▶ _Exercise objective_
Filter the records below for the word "barbell". Keep each line that has it.

▶ _Input material_

- - -

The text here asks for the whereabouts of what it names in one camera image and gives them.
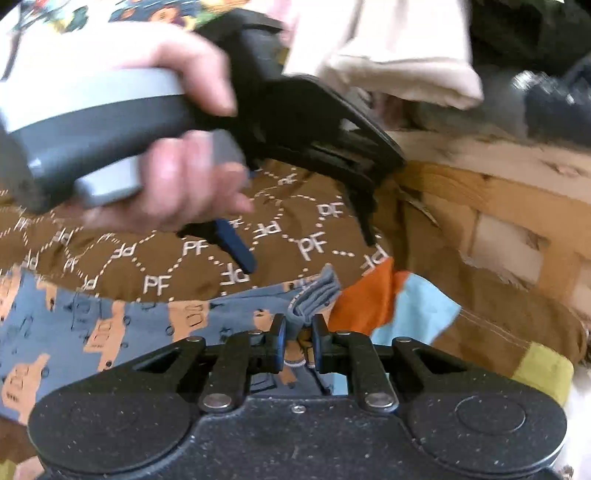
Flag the blue car print pants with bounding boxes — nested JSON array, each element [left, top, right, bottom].
[[1, 266, 346, 424]]

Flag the person's left hand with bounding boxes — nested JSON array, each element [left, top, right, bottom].
[[80, 23, 252, 232]]

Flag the brown PF pattern duvet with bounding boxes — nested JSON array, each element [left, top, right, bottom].
[[1, 162, 588, 363]]

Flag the cream hanging cloth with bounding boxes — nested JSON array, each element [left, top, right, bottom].
[[284, 0, 484, 110]]

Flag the wooden bed frame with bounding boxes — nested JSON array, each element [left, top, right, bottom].
[[391, 131, 590, 314]]

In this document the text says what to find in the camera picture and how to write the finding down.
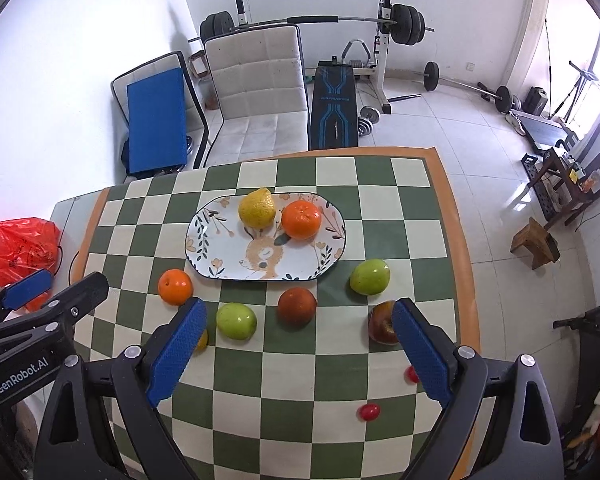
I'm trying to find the orange mandarin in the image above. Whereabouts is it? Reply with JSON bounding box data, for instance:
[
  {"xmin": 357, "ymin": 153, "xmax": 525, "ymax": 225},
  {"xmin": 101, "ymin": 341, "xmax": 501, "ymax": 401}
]
[{"xmin": 157, "ymin": 269, "xmax": 194, "ymax": 307}]

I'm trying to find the yellow orange fruit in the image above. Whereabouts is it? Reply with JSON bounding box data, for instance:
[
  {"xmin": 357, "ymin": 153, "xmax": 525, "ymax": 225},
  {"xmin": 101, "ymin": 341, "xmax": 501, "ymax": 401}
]
[{"xmin": 195, "ymin": 330, "xmax": 209, "ymax": 352}]

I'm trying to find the red cherry tomato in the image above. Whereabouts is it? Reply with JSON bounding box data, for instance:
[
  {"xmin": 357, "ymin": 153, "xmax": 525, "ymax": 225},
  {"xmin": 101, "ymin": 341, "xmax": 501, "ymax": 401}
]
[
  {"xmin": 358, "ymin": 402, "xmax": 381, "ymax": 422},
  {"xmin": 405, "ymin": 365, "xmax": 419, "ymax": 384}
]

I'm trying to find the green apple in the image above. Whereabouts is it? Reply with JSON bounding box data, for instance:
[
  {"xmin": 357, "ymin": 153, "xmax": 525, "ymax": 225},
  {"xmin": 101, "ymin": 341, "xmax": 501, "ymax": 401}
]
[
  {"xmin": 216, "ymin": 302, "xmax": 258, "ymax": 340},
  {"xmin": 349, "ymin": 259, "xmax": 391, "ymax": 296}
]

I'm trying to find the red brown apple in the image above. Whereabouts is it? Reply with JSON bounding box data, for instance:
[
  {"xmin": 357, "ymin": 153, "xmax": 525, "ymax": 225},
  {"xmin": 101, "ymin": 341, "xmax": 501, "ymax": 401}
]
[{"xmin": 367, "ymin": 300, "xmax": 399, "ymax": 346}]

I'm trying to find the dark red orange fruit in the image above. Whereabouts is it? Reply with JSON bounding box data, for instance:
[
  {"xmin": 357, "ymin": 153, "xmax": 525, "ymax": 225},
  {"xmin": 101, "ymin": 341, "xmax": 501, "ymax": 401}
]
[{"xmin": 276, "ymin": 287, "xmax": 317, "ymax": 326}]

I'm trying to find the red plastic bag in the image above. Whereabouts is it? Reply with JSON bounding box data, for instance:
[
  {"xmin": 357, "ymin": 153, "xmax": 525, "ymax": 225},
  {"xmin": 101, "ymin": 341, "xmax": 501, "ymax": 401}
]
[{"xmin": 0, "ymin": 217, "xmax": 60, "ymax": 287}]

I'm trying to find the floral oval plate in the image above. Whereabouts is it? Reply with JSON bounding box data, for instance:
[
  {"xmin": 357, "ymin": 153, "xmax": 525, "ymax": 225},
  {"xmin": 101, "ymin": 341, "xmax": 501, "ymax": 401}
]
[{"xmin": 185, "ymin": 192, "xmax": 347, "ymax": 282}]

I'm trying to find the green checkered tablecloth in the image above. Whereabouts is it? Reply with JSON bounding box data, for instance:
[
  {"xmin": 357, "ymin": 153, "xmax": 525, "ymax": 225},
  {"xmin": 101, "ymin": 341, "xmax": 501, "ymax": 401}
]
[{"xmin": 73, "ymin": 148, "xmax": 480, "ymax": 479}]

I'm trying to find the blue padded chair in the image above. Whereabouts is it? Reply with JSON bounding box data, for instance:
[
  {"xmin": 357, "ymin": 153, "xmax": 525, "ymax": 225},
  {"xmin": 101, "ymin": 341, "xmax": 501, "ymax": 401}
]
[{"xmin": 110, "ymin": 51, "xmax": 209, "ymax": 180}]

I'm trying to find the small wooden stool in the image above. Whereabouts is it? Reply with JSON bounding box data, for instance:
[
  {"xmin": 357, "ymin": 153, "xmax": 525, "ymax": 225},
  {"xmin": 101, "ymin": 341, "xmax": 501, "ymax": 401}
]
[{"xmin": 509, "ymin": 218, "xmax": 560, "ymax": 271}]

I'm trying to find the yellow pear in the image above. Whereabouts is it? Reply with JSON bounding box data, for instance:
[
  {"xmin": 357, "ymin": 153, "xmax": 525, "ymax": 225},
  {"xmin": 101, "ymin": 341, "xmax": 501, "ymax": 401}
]
[{"xmin": 238, "ymin": 188, "xmax": 277, "ymax": 230}]

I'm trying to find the orange on plate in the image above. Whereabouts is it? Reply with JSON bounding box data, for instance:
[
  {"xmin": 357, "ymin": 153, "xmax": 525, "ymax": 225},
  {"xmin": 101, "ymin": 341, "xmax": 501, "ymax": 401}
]
[{"xmin": 282, "ymin": 200, "xmax": 322, "ymax": 240}]

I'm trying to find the dark wooden side table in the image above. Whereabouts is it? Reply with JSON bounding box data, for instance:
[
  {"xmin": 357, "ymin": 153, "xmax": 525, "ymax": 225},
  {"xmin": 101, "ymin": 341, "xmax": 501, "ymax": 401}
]
[{"xmin": 527, "ymin": 123, "xmax": 600, "ymax": 231}]

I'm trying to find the white padded chair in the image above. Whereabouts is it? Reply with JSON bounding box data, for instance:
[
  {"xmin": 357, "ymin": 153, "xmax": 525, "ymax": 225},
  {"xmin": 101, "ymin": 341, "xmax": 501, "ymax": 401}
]
[{"xmin": 204, "ymin": 25, "xmax": 310, "ymax": 167}]

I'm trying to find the black blue weight bench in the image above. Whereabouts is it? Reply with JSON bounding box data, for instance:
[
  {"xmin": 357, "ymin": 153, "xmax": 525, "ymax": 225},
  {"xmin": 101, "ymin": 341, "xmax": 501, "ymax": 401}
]
[{"xmin": 309, "ymin": 61, "xmax": 358, "ymax": 151}]

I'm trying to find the floor barbell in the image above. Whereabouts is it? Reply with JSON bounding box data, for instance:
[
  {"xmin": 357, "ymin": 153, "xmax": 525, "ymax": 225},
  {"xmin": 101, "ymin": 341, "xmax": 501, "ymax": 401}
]
[{"xmin": 422, "ymin": 61, "xmax": 513, "ymax": 114}]

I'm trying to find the dumbbell on floor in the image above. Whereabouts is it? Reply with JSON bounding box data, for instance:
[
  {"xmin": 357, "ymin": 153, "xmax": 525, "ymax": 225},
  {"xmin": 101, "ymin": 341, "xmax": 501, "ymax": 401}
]
[{"xmin": 358, "ymin": 105, "xmax": 381, "ymax": 138}]

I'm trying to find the white barbell rack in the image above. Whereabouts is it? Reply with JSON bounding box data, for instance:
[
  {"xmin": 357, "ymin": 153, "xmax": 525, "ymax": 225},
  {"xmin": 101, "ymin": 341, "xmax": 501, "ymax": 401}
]
[{"xmin": 339, "ymin": 0, "xmax": 392, "ymax": 115}]

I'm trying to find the barbell with black plates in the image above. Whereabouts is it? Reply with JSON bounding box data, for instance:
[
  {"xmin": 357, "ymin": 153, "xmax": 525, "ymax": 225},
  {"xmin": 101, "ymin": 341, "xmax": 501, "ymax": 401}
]
[{"xmin": 193, "ymin": 4, "xmax": 434, "ymax": 46}]

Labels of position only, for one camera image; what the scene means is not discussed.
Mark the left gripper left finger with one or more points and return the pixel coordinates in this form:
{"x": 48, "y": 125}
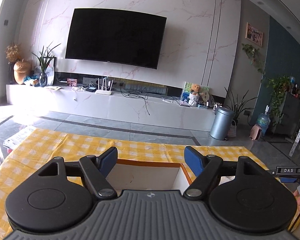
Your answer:
{"x": 61, "y": 194}

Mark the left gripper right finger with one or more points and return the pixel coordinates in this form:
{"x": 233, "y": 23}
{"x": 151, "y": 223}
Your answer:
{"x": 240, "y": 194}

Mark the yellow checkered tablecloth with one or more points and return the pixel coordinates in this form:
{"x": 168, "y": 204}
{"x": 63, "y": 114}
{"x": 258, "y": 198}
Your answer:
{"x": 134, "y": 214}

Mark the pink small stool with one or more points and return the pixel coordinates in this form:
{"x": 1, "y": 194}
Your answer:
{"x": 255, "y": 132}

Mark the blue water bottle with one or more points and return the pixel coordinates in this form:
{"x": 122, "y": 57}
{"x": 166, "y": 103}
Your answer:
{"x": 263, "y": 120}

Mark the dark cabinet with plant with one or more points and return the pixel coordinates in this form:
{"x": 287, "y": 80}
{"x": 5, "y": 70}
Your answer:
{"x": 284, "y": 105}

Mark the orange-rimmed white cardboard box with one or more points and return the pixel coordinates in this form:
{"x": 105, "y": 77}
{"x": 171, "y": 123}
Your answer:
{"x": 148, "y": 176}

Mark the grey metal trash can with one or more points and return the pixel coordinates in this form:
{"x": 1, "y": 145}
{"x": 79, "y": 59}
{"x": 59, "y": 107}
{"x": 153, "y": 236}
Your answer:
{"x": 221, "y": 123}

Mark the potted leafy floor plant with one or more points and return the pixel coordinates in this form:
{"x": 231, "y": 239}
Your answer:
{"x": 238, "y": 106}

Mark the white marble tv console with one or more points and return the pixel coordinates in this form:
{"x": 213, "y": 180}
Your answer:
{"x": 152, "y": 111}

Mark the brown teddy bear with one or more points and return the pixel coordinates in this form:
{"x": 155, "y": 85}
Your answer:
{"x": 194, "y": 95}

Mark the white wifi router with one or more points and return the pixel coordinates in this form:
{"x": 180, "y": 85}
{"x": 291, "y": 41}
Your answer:
{"x": 104, "y": 86}

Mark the small pink photo card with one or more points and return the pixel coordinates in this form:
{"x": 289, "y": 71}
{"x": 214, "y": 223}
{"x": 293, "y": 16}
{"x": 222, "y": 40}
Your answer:
{"x": 71, "y": 82}

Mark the hanging green vine plant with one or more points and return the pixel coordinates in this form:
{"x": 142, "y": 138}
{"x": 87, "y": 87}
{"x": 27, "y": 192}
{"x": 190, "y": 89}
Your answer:
{"x": 254, "y": 57}

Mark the acorn-shaped orange jar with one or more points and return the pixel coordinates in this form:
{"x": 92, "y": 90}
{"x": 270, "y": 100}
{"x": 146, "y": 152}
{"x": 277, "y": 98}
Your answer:
{"x": 21, "y": 69}

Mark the green plant in glass vase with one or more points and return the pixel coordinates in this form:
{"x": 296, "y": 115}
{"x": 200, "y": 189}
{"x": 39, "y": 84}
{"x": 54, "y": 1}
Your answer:
{"x": 44, "y": 58}

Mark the dried flower bouquet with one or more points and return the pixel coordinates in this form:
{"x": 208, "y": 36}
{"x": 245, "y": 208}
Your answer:
{"x": 13, "y": 53}

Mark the framed wall picture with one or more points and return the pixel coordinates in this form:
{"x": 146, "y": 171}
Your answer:
{"x": 254, "y": 35}

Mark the black wall television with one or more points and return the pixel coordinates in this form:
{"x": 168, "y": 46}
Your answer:
{"x": 116, "y": 36}

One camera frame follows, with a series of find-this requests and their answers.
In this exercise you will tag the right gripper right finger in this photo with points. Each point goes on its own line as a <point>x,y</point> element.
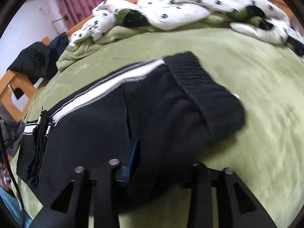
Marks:
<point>193,174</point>

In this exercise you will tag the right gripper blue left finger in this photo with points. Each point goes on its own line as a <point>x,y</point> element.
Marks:
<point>128,158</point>

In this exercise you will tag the black pants with white stripe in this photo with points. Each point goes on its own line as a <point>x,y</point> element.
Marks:
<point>173,106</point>

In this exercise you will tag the light blue sleeve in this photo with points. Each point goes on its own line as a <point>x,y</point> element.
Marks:
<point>12,204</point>

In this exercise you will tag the black jacket on footboard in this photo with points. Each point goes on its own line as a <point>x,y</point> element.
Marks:
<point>36,61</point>

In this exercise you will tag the navy blue garment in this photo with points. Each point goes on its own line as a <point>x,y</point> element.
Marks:
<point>59,44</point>

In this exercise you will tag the white green patterned quilt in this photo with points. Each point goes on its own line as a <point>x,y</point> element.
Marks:
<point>259,19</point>

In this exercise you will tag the wooden bed frame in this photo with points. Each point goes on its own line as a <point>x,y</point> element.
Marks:
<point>13,80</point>

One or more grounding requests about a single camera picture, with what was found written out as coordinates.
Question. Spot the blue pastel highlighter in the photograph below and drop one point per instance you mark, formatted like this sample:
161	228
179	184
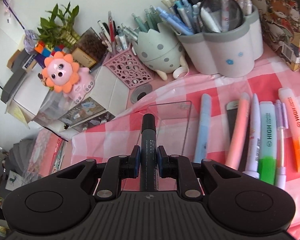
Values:
203	128

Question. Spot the white tape roll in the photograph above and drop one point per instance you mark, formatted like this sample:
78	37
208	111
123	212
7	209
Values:
182	71

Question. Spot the colourful cube puzzle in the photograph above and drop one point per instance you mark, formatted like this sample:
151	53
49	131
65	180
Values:
45	51

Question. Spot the pink lion toy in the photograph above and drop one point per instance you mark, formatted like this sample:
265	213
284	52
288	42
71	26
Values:
66	76

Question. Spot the green egg-shaped pen holder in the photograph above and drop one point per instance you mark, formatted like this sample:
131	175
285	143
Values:
160	50

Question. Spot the boxed book set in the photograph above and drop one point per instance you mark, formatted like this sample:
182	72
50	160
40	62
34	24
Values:
280	22

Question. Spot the white flower-shaped pen holder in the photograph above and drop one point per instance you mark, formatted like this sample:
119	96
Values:
231	54

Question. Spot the pink pastel highlighter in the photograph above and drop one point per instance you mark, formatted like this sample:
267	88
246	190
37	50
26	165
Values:
238	132

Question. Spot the white pen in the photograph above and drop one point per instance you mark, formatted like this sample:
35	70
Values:
251	167

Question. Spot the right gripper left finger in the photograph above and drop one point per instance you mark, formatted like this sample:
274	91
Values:
116	169

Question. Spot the white mini drawer unit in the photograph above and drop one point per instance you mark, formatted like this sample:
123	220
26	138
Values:
35	102

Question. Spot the green HIGH highlighter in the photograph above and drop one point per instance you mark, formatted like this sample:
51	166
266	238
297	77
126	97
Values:
268	144

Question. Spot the pink perforated pen holder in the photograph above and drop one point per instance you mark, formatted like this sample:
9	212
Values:
128	68

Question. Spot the grey desk grommet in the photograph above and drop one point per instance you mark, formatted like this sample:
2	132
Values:
140	92

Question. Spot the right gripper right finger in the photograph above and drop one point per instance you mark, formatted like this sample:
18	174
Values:
180	168

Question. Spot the bamboo plant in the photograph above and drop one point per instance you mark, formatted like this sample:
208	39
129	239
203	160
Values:
58	28

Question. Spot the magnifying glass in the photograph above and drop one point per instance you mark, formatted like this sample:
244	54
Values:
220	16

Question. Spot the pink checkered tablecloth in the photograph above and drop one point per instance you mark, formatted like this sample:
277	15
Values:
269	74

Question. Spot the clear plastic organizer box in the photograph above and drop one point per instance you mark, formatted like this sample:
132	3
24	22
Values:
176	125

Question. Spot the black marker pen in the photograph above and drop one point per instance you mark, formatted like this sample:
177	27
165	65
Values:
148	164

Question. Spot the orange HIGH highlighter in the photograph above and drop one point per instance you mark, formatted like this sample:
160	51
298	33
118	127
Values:
287	97

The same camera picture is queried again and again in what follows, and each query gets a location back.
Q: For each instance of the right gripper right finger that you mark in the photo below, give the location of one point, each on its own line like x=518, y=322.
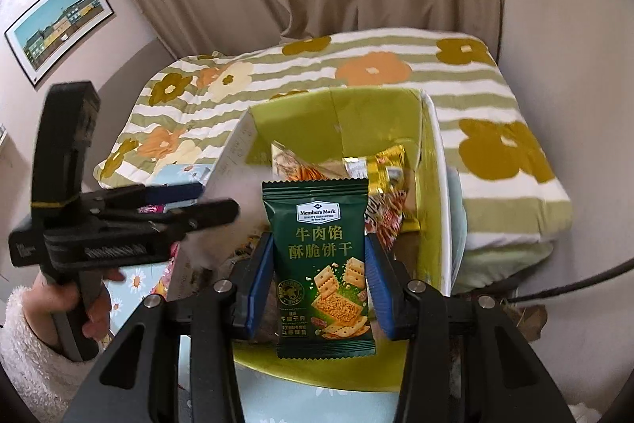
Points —
x=465, y=360

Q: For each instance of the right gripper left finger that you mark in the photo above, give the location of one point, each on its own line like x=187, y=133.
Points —
x=173, y=361

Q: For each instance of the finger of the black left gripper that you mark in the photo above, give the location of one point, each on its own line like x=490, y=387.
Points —
x=198, y=214
x=158, y=194

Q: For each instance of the cream orange sticks snack bag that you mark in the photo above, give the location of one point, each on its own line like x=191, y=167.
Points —
x=287, y=165

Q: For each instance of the green beef biscuit packet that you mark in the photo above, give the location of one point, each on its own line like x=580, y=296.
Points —
x=319, y=267

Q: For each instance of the red yellow chips bag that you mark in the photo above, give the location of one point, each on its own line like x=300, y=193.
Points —
x=384, y=216

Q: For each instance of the yellow snack bag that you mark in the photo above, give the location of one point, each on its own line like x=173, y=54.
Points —
x=385, y=171

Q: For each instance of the person's left hand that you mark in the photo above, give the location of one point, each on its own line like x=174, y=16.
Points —
x=42, y=301

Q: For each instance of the pink snack bag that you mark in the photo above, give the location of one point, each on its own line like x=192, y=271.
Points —
x=152, y=209

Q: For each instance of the white fleece left sleeve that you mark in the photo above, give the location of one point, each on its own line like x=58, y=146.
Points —
x=45, y=380

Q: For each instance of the framed building picture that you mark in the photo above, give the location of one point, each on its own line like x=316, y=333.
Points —
x=49, y=30

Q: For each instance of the floral striped quilt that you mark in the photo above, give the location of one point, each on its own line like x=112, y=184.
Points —
x=515, y=205

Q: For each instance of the green white cardboard box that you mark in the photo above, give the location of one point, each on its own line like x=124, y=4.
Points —
x=331, y=124

- - -

▶ _Output_
I'm trying to find the floor barbell in the image above. Whereabouts is it? Reply with JSON bounding box data, for instance:
I'm trying to find the white barbell rack in the image above. Whereabouts is it? Reply with JSON bounding box data, for instance:
I'm trying to find the barbell with black plates in the image above. Whereabouts is it? Reply with JSON bounding box data, for instance:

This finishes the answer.